_WORK ITEM_
Pick out and copy every line below that has the word "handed".

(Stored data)
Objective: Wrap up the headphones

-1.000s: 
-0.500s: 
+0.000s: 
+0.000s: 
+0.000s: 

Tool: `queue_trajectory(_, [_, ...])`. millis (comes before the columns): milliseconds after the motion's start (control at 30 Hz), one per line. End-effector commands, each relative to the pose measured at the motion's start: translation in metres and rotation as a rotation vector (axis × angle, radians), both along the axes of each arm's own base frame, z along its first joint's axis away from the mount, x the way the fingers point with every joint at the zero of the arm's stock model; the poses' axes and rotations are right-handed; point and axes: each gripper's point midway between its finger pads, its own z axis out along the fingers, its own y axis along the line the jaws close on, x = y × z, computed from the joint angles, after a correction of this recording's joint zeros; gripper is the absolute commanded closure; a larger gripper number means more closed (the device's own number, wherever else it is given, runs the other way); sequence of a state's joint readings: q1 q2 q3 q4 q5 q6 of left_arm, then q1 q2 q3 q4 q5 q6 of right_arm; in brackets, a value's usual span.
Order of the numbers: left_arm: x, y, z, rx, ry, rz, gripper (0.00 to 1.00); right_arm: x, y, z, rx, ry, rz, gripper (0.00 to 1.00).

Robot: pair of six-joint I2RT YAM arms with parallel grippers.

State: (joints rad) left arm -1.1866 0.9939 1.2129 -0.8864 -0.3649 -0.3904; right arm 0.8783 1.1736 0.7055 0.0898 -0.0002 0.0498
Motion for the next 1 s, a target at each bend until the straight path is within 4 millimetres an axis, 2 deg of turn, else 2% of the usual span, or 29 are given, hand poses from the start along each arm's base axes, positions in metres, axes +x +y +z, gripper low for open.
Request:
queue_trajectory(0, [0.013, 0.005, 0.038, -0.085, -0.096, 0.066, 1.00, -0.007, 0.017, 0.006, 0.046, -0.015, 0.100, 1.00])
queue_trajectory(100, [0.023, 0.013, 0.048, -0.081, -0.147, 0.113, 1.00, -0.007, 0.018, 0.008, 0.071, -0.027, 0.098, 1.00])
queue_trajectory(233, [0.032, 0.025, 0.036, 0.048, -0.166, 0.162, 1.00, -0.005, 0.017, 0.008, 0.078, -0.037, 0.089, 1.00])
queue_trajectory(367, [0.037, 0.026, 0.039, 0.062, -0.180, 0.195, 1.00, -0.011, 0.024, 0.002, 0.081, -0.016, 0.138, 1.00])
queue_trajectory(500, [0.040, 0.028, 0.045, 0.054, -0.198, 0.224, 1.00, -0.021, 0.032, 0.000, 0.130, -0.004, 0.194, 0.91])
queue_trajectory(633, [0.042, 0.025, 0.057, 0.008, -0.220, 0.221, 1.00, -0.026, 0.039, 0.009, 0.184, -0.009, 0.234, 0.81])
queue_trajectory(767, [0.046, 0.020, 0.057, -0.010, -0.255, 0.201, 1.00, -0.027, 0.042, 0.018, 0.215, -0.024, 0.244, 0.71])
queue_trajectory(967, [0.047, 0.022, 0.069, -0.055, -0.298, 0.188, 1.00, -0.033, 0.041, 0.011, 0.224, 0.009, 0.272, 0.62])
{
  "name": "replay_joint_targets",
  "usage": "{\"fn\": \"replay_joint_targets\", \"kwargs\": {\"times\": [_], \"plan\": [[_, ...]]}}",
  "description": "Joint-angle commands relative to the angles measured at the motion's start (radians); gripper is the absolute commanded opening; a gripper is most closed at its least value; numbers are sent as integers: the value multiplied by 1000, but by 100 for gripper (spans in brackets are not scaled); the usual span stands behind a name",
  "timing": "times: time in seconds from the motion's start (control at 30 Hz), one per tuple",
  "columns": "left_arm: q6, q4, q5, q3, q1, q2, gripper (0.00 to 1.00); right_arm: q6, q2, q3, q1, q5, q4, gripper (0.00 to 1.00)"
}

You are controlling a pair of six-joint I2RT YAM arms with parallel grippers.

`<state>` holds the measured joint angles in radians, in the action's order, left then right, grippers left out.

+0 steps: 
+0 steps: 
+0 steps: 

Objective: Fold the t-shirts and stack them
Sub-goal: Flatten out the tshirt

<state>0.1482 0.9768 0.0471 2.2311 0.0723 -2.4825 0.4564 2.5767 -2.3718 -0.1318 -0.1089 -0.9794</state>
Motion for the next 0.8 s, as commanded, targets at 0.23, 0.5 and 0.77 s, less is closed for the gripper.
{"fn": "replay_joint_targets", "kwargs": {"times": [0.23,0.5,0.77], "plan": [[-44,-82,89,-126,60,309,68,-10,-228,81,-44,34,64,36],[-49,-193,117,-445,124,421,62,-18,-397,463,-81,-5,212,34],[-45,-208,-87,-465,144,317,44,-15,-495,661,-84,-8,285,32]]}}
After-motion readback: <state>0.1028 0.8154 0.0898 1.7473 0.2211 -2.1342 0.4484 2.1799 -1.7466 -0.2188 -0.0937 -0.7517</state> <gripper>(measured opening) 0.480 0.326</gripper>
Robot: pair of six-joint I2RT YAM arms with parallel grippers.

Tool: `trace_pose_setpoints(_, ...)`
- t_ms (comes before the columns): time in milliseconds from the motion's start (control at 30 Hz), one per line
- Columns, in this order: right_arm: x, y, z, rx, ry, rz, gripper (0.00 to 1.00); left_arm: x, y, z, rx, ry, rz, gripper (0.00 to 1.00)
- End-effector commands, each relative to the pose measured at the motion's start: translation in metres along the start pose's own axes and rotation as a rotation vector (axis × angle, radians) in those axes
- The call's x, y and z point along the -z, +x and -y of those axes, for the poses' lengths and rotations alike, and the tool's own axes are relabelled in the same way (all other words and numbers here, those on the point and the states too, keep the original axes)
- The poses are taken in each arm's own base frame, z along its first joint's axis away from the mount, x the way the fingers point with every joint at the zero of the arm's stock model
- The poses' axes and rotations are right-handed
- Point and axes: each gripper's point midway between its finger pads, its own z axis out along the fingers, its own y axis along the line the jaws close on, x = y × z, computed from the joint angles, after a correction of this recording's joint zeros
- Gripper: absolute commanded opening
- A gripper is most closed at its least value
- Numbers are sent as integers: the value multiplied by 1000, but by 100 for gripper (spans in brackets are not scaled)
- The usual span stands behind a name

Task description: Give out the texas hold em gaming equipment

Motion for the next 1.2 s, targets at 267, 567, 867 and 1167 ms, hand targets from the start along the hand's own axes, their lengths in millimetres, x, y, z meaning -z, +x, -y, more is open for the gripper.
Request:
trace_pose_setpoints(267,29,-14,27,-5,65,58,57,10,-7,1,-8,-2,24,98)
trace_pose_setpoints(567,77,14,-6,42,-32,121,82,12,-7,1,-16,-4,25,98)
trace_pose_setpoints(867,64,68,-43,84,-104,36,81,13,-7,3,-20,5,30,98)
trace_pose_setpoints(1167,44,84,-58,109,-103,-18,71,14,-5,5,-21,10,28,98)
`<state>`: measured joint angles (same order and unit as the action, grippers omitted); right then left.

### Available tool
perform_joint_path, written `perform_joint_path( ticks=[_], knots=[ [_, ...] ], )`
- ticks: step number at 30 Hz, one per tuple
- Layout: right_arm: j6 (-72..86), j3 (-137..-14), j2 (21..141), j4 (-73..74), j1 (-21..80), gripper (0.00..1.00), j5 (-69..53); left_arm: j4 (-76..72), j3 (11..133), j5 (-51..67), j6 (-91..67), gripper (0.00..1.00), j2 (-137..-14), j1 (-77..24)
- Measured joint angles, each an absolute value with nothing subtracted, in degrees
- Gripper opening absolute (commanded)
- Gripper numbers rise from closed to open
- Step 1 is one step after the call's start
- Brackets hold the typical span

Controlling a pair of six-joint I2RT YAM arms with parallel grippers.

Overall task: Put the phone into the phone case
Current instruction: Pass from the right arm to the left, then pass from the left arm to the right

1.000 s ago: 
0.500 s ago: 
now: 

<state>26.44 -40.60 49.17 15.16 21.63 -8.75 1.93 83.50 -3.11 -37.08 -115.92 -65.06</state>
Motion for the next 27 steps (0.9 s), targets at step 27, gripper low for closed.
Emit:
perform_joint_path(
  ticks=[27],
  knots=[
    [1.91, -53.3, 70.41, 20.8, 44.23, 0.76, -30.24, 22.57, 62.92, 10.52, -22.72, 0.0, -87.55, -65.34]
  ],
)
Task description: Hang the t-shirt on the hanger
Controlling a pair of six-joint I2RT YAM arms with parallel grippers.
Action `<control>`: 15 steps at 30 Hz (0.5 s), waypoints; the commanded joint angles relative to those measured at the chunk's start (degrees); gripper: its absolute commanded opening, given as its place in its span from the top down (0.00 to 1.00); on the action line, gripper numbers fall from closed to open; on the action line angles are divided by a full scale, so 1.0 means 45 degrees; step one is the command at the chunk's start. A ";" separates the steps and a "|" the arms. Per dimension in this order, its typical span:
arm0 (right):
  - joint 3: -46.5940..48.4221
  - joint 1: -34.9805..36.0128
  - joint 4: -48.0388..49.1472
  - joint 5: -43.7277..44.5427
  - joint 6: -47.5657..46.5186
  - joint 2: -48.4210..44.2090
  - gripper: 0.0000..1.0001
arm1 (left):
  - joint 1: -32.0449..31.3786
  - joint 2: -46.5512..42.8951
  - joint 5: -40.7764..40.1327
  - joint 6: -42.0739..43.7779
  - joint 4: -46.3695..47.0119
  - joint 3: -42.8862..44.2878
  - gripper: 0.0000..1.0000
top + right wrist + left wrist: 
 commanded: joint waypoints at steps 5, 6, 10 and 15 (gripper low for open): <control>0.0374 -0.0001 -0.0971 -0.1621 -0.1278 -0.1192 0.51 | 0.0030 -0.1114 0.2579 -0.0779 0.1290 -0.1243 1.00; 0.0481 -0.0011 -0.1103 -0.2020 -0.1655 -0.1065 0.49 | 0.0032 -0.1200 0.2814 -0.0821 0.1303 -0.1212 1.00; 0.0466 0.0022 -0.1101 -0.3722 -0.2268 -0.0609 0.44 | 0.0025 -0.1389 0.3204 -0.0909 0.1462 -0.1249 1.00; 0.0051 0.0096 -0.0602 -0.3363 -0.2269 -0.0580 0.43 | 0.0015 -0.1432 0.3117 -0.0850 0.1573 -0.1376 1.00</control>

_YOUR SOLUTION_
Tool: `queue_trajectory(_, [_, ...])`. millis (comes before the columns): milliseconds after the motion's start (control at 30 Hz), one per line. End-effector commands, each relative to the pose measured at the motion's start: translation in metres and rotation as a rotation vector (axis × angle, radians), both along the axes of each arm's own base frame, z along its first joint's axis away from the mount, x the way the fingers point with every joint at the zero of the arm's stock model; the poses' axes and rotations are right-handed; point and axes: each gripper's point midway between its finger pads, its own z axis out along the fingers, its own y axis along the line the jaws close on, x = y × z, computed from the joint angles, after a correction of this recording's joint zeros; gripper is the absolute commanded closure; a larger gripper number means more closed (the device's own number, wherever else it is given, runs the other way); sequence of a state's joint readings: q1 q2 q3 q4 q5 q6 of left_arm, then q1 q2 q3 q4 q5 q6 of right_arm; in brackets, a value's usual span.
- The poses' axes and rotations are right-handed

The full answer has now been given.